== EXERCISE PROMPT ==
Reproduce the first line of the material below and each line after it, exactly, through the line containing "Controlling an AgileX", and give nothing more.

== DATASET EXTRACT ==
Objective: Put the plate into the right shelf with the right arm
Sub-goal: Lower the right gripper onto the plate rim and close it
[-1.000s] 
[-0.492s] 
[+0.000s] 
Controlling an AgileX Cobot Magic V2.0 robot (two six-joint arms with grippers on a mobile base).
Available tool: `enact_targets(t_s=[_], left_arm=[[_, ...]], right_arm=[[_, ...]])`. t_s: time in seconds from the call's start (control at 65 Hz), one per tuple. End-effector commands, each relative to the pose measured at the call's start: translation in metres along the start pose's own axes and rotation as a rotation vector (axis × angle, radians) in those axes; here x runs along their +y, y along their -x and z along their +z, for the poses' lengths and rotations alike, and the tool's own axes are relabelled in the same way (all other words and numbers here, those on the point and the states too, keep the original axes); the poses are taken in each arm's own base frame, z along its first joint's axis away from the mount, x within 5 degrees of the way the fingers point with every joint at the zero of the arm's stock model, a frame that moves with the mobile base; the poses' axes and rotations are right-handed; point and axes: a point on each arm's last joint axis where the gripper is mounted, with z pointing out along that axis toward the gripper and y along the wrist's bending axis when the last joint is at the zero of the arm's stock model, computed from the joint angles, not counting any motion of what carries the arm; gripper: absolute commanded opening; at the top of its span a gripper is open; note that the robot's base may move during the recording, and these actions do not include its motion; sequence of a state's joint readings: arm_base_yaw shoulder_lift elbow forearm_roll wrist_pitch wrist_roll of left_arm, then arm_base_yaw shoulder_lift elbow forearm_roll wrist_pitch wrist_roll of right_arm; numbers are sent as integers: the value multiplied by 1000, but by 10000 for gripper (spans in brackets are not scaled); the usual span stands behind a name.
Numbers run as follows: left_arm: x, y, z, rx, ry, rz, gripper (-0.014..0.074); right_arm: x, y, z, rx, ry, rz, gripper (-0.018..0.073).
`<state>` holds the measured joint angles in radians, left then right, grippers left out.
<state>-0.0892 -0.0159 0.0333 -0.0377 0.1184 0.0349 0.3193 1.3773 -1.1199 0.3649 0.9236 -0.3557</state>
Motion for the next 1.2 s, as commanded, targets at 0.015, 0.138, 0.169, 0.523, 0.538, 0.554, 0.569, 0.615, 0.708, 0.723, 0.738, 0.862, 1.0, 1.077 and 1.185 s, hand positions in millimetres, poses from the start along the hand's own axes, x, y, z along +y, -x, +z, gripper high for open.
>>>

== TASK RESPONSE ==
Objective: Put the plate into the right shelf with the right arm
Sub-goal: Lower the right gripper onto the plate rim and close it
[-1.000s] 
[-0.492s] 
[+0.000s] 
Controlling an AgileX Cobot Magic V2.0 robot (two six-joint arms with grippers on a mobile base).

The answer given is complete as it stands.